The key to maintaining a competitive advantage is to figure out how to tap into these “live for the moment,” energetic, and ambitious young people and turn them into your best sales assets.

“Generation Y is much less likely to respond to the traditional command-and-control type of management still popular in much of today’s workforce,” says Jordan Kaplan, an associate managerial science professor at Long Island University-Brooklyn in New York. “They’ve grown up questioning their parents, and now they’re questioning their employers. They don’t know how to shut up, which is great, but that’s aggravating to the 50-year-old manager who says, ‘do it and do it now.”

This is not to say that all Gen Y employees have the same set of strengths, experiences and capabilities. Companies will still need to include individualized training needs assessments and personalized development plans, but there are some commonalities that can be leveraged to train and develop this group.

What we’ve seen with clients who come to us with challenges surrounding Generation Y is a need to adapt traditional techniques to this unique group, and find an approach that will engage this fast-paced group of multi-taskers. At ArchPoint, our approach focuses on training design methods and sales skills development.


We use a competency-based approach to train selling skills. A traditional “hard sell” approach based on specific steps to follow and even specific phrases to use will not work with this new generation. Their need for individuality and authenticity means that you have to teach them core selling skills that they can then “make their own.” As one 23 year old waiter at a casual dining restaurant told us, “I love working here because they let me be myself with the customers. It’s up to me to use the techniques they taught me…but I get to do it my way.”

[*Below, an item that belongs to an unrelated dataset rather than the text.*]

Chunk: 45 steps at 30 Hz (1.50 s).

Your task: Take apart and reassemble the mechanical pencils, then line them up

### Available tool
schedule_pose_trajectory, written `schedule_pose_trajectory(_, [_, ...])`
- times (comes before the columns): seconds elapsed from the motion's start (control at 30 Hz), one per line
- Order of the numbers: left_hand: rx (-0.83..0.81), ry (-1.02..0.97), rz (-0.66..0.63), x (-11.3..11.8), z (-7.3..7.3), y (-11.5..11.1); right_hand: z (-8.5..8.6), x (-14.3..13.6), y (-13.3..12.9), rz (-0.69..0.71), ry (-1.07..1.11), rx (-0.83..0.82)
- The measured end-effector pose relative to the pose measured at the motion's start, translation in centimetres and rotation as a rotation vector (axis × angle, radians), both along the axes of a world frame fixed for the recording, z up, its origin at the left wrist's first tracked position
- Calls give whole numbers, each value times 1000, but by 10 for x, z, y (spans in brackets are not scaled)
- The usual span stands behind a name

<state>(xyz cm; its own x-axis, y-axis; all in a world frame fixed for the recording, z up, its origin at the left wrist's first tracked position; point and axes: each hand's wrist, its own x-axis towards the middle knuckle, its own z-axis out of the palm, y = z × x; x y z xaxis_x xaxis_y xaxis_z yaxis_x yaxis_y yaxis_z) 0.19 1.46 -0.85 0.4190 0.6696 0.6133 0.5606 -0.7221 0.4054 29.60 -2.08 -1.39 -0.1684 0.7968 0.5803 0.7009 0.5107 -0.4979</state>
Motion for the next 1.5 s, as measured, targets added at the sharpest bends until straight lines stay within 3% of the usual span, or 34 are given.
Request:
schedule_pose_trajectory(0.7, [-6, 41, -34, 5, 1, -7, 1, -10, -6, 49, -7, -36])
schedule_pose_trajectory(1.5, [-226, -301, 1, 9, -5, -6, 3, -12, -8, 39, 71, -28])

The Millennial Generation is a very ambitious one that values professional development and is concerned about building resumes. Our approach is to tap into the Millennial Generation’s desire to build transferable skills that they can take with them to their next role, whether it is with their current employer or another company. While this may seem counterintuitive, we know that this builds engagement with the employees by showing genuine interest in helping them build their own cadre of life skills. We also see immediate effects of lower attrition resulting from the trust that is built.

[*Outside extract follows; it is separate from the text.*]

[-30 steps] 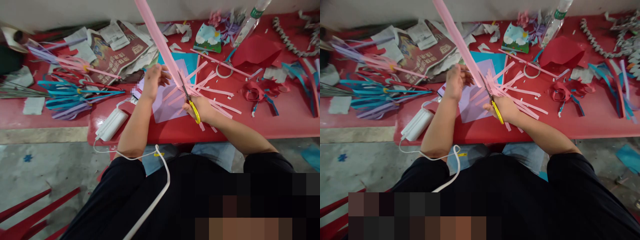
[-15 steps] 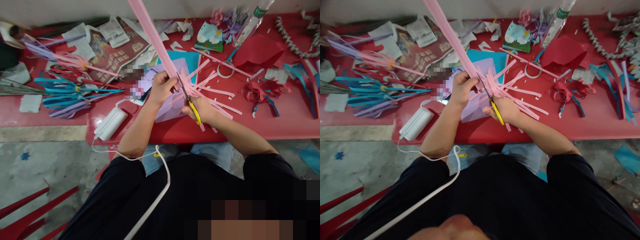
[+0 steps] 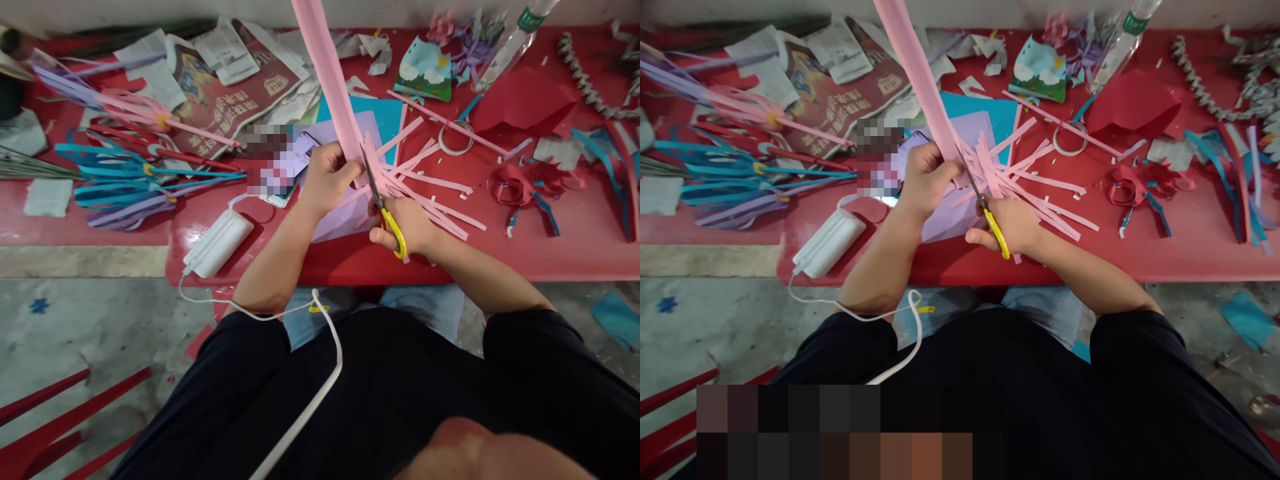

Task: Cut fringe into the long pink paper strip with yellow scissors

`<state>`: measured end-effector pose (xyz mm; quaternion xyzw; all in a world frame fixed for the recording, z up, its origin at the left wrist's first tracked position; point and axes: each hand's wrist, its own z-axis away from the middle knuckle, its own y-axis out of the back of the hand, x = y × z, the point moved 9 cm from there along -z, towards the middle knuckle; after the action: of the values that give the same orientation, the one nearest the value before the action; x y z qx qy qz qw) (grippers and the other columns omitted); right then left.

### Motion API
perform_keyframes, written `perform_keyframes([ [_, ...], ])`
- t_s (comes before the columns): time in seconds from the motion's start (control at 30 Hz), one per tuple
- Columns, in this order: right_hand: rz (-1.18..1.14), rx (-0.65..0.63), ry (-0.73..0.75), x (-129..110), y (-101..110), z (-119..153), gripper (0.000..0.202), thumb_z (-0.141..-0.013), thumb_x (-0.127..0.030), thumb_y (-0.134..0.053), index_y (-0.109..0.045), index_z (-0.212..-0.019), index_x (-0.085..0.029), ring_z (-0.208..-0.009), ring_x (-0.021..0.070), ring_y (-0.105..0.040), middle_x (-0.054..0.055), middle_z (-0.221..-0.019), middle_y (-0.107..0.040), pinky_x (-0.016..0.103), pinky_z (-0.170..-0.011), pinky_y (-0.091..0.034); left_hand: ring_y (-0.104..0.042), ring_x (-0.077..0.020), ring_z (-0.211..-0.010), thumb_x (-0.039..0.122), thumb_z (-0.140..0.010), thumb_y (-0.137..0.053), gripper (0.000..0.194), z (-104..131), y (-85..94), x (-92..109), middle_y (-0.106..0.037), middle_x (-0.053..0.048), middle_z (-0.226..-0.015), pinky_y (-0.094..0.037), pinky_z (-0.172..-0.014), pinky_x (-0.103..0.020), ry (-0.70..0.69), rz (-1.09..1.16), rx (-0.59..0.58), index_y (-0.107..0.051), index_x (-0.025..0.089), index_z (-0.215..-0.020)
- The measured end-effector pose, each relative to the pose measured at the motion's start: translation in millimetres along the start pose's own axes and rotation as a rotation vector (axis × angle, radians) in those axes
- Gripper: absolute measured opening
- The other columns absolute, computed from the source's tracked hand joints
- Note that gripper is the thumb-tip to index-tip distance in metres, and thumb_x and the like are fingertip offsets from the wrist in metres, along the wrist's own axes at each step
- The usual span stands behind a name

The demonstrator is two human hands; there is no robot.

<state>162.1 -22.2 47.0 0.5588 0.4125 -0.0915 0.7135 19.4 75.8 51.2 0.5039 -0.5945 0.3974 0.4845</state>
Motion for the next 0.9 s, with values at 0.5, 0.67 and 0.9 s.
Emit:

While Generation Y brings new challenges they also bring new skill sets to the table. The goal is to develop your training and working environments around the ways that they best think and learn. Flexibility on your end will be rewarded by motivation and engagement on theirs. Not only will you be better able to harness their creative strengths, but you will engage their sense of loyalty to your company. This is a win-win solution for any company willing to change their approach and adapt to a new generation of workers.